**Prompt:** Retype each line of the material exactly, please, skipping any picture in it.

**Data:**
○ ○ ○
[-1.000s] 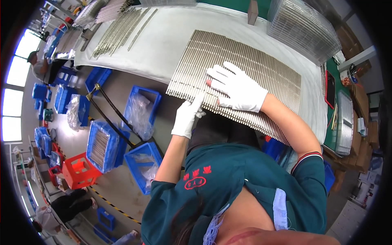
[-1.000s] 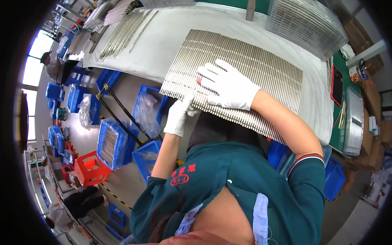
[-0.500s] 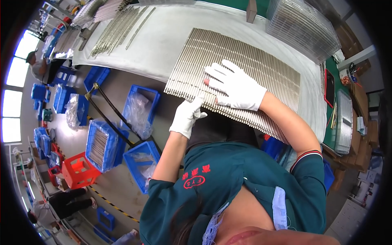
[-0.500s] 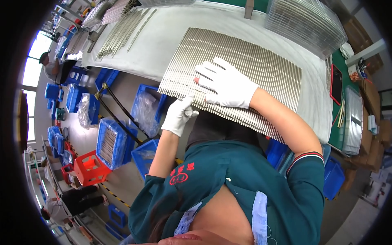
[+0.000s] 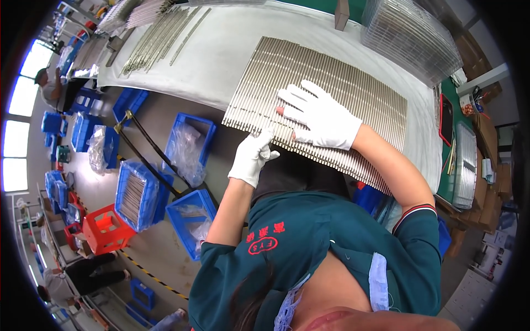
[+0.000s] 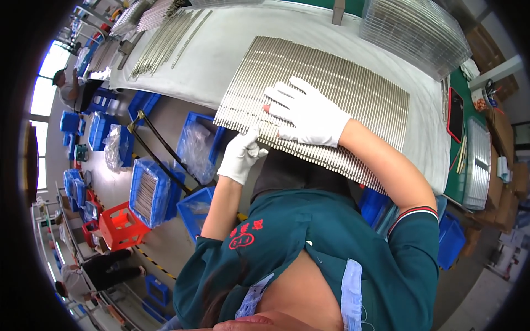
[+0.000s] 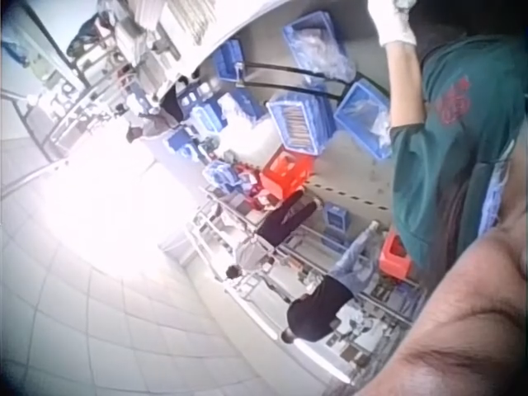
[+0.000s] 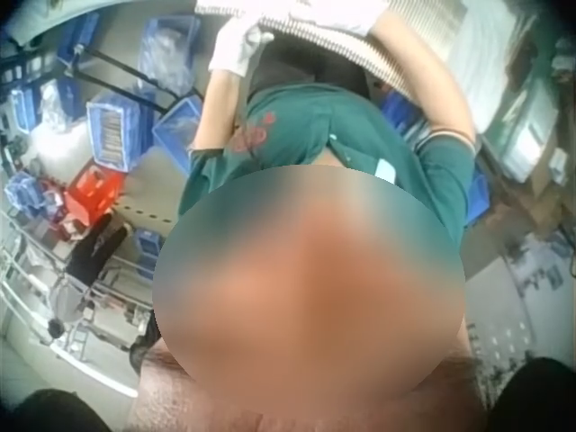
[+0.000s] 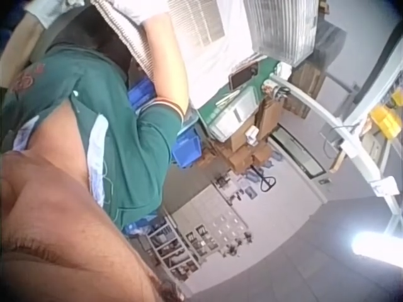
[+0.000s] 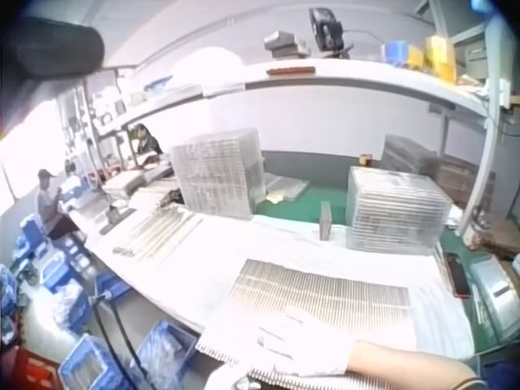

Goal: Sorting and arranging thin metal rods on a workbench in an industrial setting.

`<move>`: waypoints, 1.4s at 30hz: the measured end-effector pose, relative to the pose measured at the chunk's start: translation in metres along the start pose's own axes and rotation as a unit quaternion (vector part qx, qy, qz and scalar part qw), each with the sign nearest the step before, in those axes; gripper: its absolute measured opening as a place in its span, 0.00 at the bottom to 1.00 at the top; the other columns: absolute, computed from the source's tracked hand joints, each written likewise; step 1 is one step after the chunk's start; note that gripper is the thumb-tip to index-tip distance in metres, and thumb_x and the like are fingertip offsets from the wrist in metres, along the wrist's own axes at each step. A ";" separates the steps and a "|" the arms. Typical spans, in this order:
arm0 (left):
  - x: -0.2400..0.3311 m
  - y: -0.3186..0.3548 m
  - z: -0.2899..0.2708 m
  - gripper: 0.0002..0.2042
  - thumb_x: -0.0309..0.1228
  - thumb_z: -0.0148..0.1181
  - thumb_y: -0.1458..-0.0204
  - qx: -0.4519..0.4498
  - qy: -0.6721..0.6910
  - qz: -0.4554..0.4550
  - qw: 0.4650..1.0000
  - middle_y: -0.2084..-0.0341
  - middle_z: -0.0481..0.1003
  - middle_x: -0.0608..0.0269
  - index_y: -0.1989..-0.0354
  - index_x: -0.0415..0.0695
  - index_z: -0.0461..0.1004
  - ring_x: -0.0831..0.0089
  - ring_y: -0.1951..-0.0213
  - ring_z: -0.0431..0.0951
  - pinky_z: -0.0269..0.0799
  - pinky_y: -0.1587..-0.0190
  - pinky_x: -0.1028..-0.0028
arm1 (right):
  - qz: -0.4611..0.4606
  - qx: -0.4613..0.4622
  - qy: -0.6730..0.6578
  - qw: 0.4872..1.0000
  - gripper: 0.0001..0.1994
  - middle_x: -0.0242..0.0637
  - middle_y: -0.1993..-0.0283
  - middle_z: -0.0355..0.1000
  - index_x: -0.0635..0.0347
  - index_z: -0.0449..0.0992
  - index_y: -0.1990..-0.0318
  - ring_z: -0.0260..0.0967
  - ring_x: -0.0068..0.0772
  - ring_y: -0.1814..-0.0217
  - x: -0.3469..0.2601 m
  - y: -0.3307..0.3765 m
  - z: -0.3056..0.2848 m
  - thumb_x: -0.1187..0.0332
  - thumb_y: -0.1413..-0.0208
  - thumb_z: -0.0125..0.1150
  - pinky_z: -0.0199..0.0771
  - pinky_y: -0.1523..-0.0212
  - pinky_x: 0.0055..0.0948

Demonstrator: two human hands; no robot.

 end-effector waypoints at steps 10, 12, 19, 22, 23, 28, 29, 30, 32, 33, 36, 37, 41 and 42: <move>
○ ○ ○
**Written solution:**
[-1.000s] 
[-1.000s] 
[-0.500s] 
[-0.500s] 
[+0.000s] 
[+0.000s] 
[+0.000s] 
[+0.000s] 
[+0.000s] 
[+0.000s] 

Goal: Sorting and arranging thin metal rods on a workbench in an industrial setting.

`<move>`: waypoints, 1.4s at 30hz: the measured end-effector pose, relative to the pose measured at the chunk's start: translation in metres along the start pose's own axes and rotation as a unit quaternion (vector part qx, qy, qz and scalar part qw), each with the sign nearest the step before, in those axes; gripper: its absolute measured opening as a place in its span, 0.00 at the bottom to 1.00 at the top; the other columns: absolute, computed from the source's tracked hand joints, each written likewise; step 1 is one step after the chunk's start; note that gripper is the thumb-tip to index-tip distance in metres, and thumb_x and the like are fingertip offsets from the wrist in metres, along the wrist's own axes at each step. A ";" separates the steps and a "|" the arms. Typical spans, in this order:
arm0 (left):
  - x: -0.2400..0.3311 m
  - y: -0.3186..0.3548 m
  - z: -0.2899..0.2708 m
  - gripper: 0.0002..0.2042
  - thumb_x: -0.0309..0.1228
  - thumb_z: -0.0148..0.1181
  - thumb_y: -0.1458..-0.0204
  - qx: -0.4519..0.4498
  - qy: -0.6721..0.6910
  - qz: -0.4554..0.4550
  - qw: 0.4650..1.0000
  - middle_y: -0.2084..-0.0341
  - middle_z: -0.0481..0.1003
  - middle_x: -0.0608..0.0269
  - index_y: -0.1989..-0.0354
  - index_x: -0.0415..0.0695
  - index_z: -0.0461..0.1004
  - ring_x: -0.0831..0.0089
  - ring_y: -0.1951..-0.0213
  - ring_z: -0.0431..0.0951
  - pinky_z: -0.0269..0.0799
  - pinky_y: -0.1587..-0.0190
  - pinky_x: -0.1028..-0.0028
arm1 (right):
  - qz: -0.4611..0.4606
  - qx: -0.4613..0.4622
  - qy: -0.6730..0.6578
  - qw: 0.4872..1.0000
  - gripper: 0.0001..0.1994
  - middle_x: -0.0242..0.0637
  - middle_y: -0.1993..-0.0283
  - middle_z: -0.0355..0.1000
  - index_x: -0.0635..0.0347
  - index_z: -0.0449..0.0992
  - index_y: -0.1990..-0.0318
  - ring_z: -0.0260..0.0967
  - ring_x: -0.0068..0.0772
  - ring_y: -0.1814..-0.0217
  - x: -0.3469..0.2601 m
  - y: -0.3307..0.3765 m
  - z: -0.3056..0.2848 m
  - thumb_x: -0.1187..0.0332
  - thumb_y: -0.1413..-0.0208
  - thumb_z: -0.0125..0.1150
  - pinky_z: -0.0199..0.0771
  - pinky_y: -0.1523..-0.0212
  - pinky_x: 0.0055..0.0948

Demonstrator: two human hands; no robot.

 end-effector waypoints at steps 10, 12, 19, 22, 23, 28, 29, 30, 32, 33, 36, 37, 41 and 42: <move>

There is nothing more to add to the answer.